Under Windows, the kernel ETW provider allows you to get notified every milli-second with the call stack of all threads running on a core. Without any surprise, it is easy with TraceEvent to listen to these events. As explained in an old posts, you simply need to create a session, enable providers and listen to the right event.

For sampled CPU profiling, I’m using the TraceLogEventSource to wrap the event source and automatically get the stack frames symbol resolution:

You need to enable three providers:

  • Kernel: get the profiling event every milli-second and be notified when a dll gets loaded by a process to let TraceEvent manage the symbols
  • Clr: get JIT events describing managed method details
  • ClrRundown: get already JITted methods details

The code to handle the event is really simple:

I’m only interested in profiling a given process (hence the check on process id) and events with a call stack. The callstack is returned by the extension method CallStack() (see the previous post for more details). The main processing is done by the MergeCallStack() method. But before looking at the only complicated part, it is time to discuss a useful tip.

Tip: use ETLx Luke!

Like the previous posts about memory profiling, my goal is to demonstrate how to monitor applications as they run. However when you monitor an application CPU consumption, you would like to avoid any noisy neighbor that could highjack some cores. So minimizing the work of your profiling code is always a good idea. In addition, it could also be valuable to record the events and analyze them later. Microsoft Perfview is the open source tool that I’m using the most to dig into CPU consumption. So the solution is to simply record the events and generate an .etlx file for Perfview.

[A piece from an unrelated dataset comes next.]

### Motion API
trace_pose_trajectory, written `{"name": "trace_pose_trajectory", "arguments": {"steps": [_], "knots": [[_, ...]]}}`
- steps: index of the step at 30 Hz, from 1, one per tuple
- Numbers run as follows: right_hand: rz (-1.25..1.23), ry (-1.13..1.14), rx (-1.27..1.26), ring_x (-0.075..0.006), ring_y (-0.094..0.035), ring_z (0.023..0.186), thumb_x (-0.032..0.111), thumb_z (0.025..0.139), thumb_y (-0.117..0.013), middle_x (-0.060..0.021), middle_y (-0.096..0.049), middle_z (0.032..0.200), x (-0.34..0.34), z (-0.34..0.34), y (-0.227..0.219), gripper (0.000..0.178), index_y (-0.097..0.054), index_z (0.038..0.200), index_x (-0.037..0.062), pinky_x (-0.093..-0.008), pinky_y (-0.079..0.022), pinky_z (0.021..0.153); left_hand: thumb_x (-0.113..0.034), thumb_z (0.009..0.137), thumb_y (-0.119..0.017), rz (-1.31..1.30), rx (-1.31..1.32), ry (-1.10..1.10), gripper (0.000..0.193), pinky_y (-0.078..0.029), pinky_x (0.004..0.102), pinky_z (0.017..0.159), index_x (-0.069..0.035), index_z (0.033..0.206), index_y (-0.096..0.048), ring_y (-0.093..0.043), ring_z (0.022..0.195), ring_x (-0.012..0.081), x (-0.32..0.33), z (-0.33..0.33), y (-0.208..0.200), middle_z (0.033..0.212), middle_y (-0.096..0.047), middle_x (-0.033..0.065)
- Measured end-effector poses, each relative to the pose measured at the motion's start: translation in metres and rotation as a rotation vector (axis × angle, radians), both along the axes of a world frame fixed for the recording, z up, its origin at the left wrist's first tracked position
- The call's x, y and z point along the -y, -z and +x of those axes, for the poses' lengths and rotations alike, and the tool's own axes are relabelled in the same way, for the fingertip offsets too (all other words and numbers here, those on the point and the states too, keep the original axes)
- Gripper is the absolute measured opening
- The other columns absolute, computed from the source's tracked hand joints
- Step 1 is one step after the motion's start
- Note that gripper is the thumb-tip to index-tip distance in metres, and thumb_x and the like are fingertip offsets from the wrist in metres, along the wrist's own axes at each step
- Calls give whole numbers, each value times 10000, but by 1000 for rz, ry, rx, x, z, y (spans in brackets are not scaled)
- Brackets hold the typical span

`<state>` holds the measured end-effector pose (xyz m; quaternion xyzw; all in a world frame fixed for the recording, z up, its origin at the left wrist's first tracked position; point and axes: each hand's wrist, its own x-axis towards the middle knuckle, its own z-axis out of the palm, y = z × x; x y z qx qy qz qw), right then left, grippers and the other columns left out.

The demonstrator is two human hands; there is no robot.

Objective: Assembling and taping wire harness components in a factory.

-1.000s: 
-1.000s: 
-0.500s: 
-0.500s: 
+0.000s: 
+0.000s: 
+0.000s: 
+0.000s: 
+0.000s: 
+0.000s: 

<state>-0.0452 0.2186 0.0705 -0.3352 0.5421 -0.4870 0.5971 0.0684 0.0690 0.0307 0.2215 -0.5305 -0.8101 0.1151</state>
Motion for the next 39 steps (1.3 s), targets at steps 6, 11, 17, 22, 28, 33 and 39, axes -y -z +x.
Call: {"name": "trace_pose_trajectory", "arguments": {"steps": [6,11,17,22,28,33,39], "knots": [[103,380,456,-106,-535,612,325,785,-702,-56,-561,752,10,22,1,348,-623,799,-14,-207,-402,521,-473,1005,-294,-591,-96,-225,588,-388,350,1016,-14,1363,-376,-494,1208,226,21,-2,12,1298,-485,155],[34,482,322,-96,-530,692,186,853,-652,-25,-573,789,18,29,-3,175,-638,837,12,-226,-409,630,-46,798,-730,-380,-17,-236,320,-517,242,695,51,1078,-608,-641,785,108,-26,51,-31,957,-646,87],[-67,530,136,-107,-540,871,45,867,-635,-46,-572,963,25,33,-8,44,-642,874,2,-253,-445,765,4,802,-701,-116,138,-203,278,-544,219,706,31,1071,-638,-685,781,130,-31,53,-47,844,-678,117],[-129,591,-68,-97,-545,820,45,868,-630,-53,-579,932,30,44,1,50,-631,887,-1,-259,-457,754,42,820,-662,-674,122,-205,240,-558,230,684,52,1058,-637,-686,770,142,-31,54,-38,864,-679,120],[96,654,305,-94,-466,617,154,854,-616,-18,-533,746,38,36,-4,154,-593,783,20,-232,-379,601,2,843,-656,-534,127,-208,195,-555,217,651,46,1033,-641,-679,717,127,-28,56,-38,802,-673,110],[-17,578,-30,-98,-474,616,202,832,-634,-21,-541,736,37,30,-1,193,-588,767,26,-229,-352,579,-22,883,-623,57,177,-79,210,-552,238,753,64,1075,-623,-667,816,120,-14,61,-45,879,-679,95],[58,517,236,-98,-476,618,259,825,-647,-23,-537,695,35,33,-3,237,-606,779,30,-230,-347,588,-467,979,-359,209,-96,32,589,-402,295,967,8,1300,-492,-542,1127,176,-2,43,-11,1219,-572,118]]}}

The first code change is small: the session is created with a filename.

I’m using a naming convention that contains the process ID I want to monitor so it will be easy to remember when I will analyze the recording in Perfview:

The second step to generate the .etlx file is a one liner:

The ConversionLog TraceLogOptions property is expecting a TextWriter to log all possible messages related to symbols resolution.

The parsing of kernel profiling samples is done on the TraceLog in a more manual way by selecting the events based on TaskGuid corresponding to the kernel profiling task and the OpCode:

How to “merge” call stacks

In both live and file based implementations, I end up merging call stacks by calling the MergeCallStack() method. Instead of jumping directly into the C# code, I prefer to describe what I’m expecting from “merging“ call stacks.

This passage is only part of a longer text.